====== Provided information

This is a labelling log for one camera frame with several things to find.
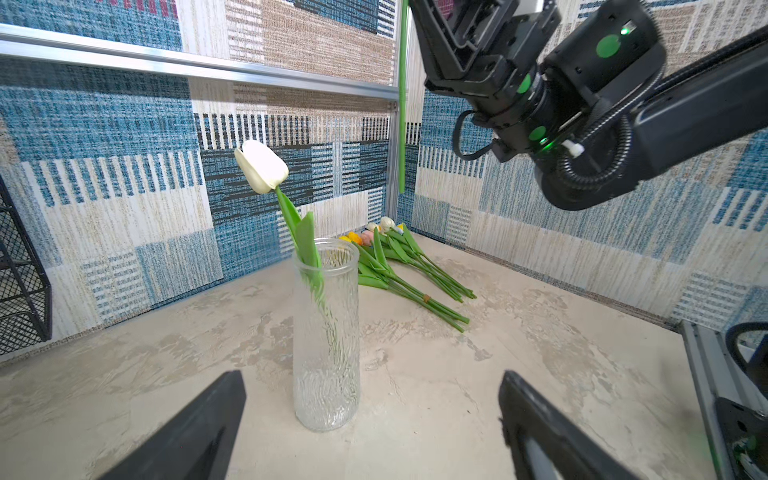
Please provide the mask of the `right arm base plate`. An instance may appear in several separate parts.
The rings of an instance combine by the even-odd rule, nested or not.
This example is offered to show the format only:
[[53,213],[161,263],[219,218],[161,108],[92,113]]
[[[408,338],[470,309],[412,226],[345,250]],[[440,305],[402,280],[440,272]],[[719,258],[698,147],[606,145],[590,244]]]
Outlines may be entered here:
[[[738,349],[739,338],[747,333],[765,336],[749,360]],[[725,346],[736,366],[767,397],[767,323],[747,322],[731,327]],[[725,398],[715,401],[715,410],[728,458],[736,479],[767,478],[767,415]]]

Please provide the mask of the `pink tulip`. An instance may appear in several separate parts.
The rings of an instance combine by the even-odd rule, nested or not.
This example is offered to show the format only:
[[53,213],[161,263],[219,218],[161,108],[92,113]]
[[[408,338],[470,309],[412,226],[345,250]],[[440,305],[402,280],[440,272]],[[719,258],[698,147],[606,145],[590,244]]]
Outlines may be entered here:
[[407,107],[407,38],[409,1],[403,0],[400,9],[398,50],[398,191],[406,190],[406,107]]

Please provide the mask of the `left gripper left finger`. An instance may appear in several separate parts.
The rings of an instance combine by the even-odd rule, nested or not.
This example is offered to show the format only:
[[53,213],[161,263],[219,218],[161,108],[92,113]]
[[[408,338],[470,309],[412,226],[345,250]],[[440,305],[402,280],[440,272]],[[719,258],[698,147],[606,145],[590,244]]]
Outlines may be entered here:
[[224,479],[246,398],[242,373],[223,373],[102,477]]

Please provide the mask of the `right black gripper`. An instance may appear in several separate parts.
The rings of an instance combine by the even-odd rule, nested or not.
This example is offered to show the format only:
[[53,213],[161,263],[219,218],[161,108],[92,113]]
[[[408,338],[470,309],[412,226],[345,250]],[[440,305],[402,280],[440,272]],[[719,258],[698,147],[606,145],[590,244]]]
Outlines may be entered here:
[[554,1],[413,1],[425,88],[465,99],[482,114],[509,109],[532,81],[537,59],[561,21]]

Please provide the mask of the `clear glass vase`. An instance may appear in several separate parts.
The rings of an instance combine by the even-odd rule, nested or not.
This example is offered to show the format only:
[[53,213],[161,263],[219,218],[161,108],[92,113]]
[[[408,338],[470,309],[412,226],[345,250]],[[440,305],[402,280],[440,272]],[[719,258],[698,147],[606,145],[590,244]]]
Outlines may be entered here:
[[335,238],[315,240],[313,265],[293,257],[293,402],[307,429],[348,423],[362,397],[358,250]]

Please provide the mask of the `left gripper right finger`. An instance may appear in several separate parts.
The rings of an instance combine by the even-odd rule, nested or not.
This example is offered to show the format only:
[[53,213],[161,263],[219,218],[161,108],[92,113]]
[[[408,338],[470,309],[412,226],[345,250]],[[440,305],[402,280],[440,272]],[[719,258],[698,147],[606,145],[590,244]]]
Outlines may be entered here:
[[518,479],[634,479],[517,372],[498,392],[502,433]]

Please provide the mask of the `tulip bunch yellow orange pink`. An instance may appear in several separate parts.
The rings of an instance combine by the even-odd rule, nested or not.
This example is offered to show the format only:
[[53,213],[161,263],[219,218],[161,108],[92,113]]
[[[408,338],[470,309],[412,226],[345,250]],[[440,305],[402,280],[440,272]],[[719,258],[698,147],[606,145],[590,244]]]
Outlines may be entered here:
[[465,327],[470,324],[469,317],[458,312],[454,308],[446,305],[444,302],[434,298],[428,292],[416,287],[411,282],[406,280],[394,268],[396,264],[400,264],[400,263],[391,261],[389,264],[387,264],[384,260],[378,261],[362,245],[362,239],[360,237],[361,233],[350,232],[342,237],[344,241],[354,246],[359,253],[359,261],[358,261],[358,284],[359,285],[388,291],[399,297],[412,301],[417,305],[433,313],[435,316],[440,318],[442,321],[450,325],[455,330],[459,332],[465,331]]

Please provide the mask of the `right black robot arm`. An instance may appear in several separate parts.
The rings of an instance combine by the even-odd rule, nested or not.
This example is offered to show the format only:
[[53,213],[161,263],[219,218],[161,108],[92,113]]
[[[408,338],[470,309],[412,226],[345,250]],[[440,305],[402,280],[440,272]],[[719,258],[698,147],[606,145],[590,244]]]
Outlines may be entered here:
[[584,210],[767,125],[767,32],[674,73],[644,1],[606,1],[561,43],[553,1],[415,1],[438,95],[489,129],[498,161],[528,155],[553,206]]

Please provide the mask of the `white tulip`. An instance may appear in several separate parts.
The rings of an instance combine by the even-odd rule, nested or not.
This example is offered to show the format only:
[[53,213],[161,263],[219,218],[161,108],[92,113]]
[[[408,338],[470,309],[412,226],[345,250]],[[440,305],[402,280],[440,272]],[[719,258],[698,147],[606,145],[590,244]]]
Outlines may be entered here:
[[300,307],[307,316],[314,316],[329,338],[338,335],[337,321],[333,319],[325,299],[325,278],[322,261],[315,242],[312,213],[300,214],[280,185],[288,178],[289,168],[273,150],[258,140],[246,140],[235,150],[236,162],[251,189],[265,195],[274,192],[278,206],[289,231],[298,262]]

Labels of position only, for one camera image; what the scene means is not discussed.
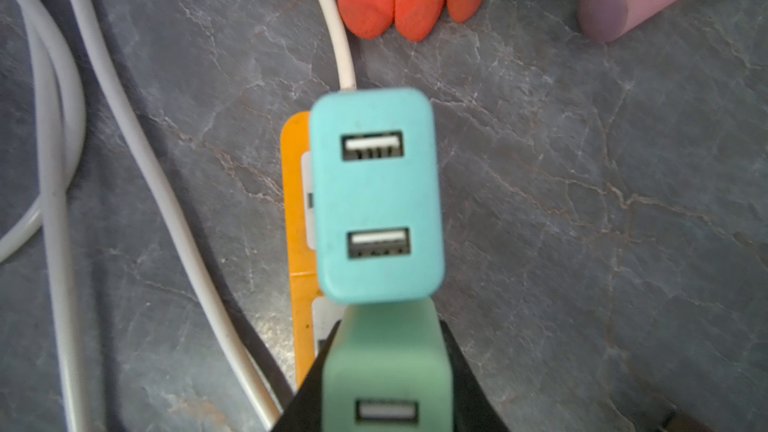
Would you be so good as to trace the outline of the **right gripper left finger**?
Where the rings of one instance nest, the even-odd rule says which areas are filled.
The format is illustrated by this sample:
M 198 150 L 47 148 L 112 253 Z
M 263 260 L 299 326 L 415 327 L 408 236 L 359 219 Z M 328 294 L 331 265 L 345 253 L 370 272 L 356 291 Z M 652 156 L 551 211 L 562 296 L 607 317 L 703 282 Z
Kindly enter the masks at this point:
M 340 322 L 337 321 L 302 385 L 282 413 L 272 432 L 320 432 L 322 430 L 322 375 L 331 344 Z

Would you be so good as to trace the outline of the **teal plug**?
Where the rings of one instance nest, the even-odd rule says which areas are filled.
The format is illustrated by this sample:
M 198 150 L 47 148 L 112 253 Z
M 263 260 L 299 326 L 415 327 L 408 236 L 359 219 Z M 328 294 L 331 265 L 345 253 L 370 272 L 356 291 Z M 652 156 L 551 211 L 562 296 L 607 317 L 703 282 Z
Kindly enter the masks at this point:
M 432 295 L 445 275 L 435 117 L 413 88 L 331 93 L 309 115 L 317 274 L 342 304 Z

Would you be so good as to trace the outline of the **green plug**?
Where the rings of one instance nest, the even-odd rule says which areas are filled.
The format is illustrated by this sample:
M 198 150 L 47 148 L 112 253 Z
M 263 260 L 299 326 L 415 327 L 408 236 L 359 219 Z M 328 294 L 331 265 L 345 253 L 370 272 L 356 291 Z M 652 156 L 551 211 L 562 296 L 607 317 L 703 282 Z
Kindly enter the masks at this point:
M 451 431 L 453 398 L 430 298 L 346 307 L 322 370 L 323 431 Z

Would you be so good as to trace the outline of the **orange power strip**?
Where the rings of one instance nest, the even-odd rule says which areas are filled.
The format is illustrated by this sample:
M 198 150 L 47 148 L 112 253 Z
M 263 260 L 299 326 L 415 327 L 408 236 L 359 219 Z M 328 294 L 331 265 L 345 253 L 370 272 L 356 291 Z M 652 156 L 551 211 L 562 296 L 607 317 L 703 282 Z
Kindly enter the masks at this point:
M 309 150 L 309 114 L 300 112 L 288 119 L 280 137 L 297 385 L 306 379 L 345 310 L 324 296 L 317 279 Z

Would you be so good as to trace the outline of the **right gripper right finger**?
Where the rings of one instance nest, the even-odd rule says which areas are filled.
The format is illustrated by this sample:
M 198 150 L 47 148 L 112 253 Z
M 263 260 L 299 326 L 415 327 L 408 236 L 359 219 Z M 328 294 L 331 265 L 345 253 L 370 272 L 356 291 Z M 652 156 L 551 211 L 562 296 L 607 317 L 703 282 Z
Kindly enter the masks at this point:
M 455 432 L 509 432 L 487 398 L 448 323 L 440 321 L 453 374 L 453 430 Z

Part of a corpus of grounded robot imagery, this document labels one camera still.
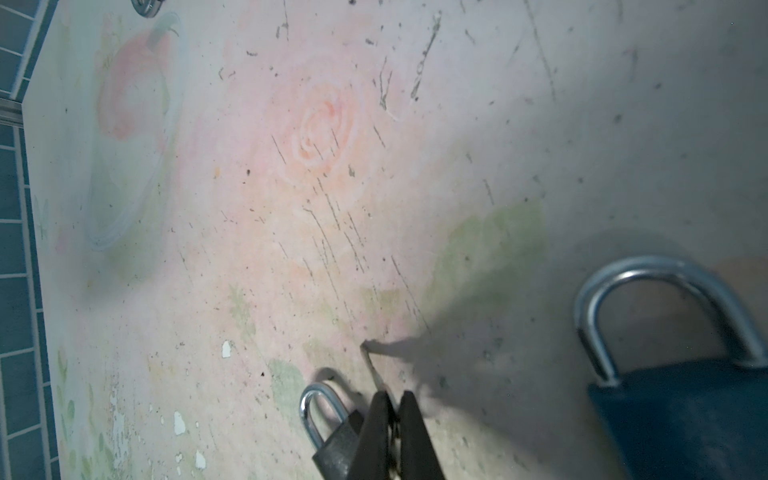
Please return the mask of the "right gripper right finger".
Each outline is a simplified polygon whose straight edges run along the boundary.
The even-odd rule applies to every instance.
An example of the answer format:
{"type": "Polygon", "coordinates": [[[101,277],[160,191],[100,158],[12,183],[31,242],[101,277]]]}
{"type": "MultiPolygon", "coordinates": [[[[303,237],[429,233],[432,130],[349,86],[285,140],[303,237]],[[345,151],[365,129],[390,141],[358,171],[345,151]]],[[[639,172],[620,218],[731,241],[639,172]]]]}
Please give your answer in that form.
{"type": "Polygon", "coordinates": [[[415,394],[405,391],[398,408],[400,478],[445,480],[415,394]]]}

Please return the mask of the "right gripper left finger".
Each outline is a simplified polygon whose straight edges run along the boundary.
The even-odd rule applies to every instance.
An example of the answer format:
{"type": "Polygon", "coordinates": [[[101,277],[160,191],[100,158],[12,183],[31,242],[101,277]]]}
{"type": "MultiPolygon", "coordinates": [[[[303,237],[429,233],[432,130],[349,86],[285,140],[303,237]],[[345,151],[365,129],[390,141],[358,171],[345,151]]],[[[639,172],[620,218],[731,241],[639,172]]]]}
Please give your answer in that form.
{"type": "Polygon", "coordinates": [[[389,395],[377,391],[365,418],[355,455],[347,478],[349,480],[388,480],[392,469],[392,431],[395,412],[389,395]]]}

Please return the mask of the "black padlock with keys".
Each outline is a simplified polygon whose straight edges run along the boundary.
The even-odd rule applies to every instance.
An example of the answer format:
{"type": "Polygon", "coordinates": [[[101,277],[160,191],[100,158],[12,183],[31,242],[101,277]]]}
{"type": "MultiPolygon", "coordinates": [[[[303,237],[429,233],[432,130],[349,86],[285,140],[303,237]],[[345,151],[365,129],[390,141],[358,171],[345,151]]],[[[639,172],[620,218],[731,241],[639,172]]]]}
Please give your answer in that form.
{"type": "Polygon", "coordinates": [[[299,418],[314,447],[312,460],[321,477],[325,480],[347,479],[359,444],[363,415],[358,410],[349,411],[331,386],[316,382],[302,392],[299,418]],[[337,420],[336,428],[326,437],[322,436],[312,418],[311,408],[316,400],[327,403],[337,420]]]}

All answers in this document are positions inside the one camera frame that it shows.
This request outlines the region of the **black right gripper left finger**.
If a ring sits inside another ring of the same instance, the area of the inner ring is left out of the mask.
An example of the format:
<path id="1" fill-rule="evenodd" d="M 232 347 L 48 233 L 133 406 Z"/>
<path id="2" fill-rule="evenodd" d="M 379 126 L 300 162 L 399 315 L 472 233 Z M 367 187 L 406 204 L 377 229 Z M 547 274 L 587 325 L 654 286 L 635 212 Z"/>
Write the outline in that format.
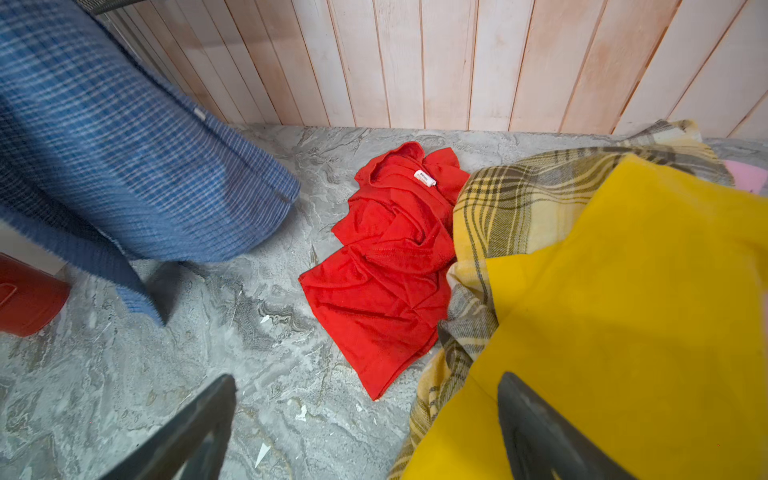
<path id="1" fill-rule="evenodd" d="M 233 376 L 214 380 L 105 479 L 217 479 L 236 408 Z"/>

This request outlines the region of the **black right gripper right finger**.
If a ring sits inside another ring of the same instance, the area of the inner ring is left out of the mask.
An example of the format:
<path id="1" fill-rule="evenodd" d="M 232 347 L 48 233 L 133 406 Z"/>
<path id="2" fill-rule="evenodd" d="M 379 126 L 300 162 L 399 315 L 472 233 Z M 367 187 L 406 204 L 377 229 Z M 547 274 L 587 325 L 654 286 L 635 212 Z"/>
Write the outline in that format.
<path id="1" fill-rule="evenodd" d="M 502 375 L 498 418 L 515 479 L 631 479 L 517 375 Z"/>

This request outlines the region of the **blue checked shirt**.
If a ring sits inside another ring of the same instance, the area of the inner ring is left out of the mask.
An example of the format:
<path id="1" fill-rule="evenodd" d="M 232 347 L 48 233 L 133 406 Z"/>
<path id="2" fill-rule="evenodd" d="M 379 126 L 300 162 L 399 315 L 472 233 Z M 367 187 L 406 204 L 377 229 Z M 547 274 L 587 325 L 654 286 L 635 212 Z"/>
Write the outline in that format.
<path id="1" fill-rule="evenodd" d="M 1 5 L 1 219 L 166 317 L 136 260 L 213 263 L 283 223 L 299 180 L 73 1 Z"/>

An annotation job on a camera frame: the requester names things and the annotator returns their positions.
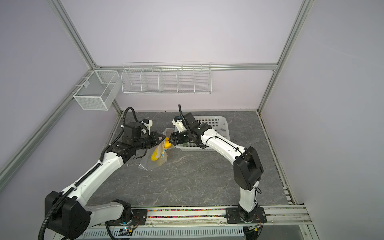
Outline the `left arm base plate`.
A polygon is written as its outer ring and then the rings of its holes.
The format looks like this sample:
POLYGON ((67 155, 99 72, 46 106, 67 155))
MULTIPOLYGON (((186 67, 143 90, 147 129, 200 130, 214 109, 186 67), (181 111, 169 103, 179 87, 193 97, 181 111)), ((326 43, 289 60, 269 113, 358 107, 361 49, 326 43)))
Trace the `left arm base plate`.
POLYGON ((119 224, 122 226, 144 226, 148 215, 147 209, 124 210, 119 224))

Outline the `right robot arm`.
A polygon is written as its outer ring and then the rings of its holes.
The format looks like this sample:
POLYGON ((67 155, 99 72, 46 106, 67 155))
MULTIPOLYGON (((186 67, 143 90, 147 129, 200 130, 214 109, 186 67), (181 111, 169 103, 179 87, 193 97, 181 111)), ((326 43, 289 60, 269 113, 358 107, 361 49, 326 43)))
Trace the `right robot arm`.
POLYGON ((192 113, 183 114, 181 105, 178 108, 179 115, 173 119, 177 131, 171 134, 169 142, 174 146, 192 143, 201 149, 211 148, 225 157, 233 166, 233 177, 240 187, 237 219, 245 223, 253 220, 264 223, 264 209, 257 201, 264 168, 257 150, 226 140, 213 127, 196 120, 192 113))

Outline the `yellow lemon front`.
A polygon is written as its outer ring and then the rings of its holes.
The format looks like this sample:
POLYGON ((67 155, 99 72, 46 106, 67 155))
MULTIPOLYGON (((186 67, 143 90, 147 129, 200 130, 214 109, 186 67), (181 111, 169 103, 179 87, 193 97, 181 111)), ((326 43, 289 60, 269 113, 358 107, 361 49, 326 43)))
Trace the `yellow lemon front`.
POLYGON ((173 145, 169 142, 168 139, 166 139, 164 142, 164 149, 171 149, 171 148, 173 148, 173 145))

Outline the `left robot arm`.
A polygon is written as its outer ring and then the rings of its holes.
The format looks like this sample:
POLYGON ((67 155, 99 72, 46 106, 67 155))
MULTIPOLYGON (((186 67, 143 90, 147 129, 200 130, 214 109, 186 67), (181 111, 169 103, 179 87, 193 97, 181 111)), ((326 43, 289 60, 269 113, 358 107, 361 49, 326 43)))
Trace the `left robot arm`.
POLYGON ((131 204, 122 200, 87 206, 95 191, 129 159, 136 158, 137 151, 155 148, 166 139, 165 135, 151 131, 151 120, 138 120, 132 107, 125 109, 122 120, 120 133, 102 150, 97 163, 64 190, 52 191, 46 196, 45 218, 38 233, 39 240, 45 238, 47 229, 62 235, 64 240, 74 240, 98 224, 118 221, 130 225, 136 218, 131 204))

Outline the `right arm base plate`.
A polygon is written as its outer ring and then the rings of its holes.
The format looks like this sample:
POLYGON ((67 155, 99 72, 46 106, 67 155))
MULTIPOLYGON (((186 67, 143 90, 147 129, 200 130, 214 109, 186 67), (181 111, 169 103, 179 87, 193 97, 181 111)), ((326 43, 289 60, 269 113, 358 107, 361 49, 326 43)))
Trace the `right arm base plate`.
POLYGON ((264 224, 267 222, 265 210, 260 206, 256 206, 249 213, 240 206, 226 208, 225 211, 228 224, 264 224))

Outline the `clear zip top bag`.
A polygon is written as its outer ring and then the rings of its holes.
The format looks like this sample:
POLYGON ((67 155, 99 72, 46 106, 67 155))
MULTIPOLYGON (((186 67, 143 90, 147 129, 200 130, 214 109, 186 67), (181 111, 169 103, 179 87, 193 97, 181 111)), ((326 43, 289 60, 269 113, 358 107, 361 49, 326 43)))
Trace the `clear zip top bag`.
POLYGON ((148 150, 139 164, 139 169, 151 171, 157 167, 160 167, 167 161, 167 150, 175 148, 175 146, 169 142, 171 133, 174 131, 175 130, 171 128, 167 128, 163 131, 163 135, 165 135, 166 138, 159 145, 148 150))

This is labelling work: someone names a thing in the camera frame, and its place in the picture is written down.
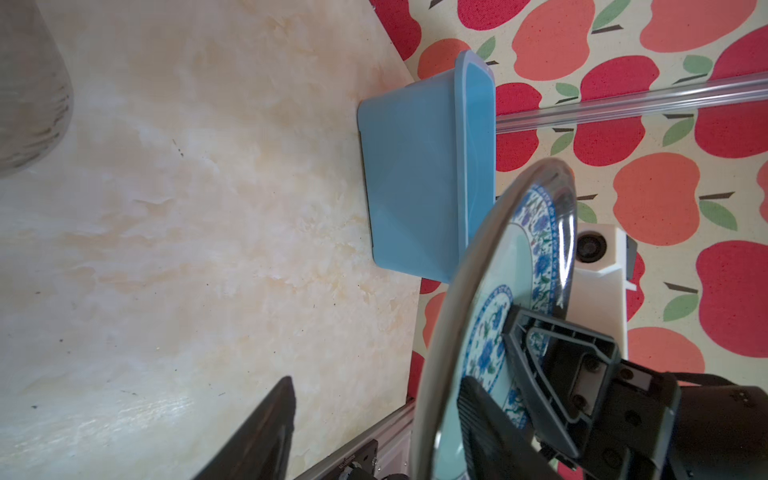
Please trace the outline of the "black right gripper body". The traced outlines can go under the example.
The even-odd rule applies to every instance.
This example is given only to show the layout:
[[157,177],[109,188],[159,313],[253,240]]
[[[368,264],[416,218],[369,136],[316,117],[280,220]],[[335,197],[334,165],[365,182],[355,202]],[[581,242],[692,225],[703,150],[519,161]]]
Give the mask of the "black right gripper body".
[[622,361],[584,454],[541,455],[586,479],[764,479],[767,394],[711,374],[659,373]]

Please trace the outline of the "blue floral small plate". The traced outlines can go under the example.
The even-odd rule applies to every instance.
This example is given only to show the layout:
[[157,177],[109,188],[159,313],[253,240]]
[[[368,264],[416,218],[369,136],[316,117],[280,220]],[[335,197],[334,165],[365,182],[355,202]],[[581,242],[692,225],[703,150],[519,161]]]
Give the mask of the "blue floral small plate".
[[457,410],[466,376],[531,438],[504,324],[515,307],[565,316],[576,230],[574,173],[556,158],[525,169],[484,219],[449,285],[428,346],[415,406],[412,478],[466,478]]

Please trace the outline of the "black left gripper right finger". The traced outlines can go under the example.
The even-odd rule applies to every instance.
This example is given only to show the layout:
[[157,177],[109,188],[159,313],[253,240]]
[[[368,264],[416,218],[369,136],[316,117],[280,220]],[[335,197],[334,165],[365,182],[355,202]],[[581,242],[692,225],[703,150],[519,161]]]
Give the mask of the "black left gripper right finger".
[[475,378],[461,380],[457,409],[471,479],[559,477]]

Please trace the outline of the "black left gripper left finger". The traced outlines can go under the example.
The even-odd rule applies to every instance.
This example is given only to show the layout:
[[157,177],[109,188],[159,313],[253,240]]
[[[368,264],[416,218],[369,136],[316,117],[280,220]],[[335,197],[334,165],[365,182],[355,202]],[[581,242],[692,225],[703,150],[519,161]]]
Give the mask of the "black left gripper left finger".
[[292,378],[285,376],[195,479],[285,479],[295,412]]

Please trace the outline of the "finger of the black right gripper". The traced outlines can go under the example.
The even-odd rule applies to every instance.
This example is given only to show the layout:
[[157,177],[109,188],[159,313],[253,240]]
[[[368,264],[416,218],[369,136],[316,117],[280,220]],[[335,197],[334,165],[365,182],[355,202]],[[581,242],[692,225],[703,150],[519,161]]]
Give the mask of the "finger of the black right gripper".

============

## Task prompt
Each line above where the word "region" occurs should be returned in full.

## Result below
This request outlines the region of the **black right gripper left finger**.
This request outlines the region of the **black right gripper right finger**.
This request outlines the region of the **blue checked shirt**.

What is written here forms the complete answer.